= BOQA =

Bridge Operations (or Operational) Quality Assurance (BOQA; pronounced /bəʊ'kwɑː/ boh-KWAH) is a methodology utilised in shipping and which originates from the similar FOQA/FDM (Flight Operations Quality Assurance/Flight Data Monitoring) concept in aviation. BOQA is a methodology with which ship owners/operators, ship Captains, and other associated shipping stakeholders can automatically and systematically monitor, track, trend and analyse operational quality of (seagoing) vessels. The main target with BOQA is to provide a non-punitive platform for proactive analysis of vessel data to enable the enhancement of maritime safety . The BOQA methodology can be used in both conventional crewed ships and in autonomous or uncrewed vessels provided that adequate data sources are available.

== History==
The original template for BOQA was laid out when Royal Caribbean approached Aerobytes Limited (a market leader in FOQA) to collaborate to provide a similar product for the maritime industry. https://www.aerobytes.co.uk/boqa/. Discussions were held as to what breaches of performance should be detected and two recorders were installed on RCCL vessels and discussions were also held with Carnival group to develop the BOQA concept. Aerobytes decided to focus on its core business of aviation and RCCL and Carnival went on to develop their own systems along with a few other companies who saw the potential.

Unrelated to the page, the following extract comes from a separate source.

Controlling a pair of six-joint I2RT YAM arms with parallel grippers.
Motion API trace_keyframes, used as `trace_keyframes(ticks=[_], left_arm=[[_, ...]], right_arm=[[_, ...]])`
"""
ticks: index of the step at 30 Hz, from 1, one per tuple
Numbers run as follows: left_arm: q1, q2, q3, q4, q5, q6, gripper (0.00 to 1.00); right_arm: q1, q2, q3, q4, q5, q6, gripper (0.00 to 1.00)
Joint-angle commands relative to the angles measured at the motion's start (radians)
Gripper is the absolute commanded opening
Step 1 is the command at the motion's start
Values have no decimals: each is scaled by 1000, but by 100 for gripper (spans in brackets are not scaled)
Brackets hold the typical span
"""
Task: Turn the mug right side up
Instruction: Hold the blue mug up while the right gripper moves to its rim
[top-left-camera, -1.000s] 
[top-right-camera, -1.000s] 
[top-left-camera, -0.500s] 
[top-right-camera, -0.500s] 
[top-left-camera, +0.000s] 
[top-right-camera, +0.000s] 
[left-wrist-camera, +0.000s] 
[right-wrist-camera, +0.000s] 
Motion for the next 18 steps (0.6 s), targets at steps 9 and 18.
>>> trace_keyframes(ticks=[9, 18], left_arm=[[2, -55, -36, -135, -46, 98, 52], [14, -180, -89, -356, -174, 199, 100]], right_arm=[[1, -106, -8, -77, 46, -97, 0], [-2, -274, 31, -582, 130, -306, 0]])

At present BOQA is not mandated and therefore there are no strict rules as to what an effective BOQA system should contain, but once the enormous potential is realised it is entirely possible that might change.

== Description==
BOQA is best developed as a non-punitive company-internal methodology or process, which has the overall target of assisting the ship Captain and the ship operator to maintain a high level of safety and operational quality.

BOQA has been described as:

- A system which delivers 24/7 electronic monitoring and electronic alarms when set operational parameters are deviated from
- During normal operations, BOQA will collect and analyse digital operational data direct from ships operation equipment
- BOQA data is unique because it can provide objective information that is not available through other methods
- A BOQA program can identify operational situations in which there is increased risk, allowing operators to take early corrective action before that risk results in an incident or accident
- The BOQA program is a tool in the operators overall operational risk assessment and prevention program
- BOQA, being proactive in identifying and addressing risk will enhance safety

The Oil Companies International Marine Forum (OCIMF) published in June 2013 the "Recommendations on the Proactive Use of Voyage Data Recorder Information" and went forth with submitting these recommendations as an info paper to the IMO (NAV 59/INF.9) 12/07/2013 with the title "The proactive use of Voyage Data Recorder (VDR) information". Main aspect with this paper was to use the ship's VDR as a data source for proactive safety monitoring. This paper called for:

- Routine transmission of VDR data ashore
- Auto-analysis of data
- Alerts on non-conformance

...and as such the paper described in essence a BOQA solution.

== Methodology ==
BOQA is used to objectively monitor the human operational performance and external factors, such as weather and other traffic around the vessel, by utilising various types of sensor and external data and comparing this data with defined best-practices and Standard operating procedure (SOPs). BOQA is usually not used to monitor the internal technical performance of the vessel machinery and equipment-base, which in most cases already has a wide range of proprietary monitoring and alarm functions.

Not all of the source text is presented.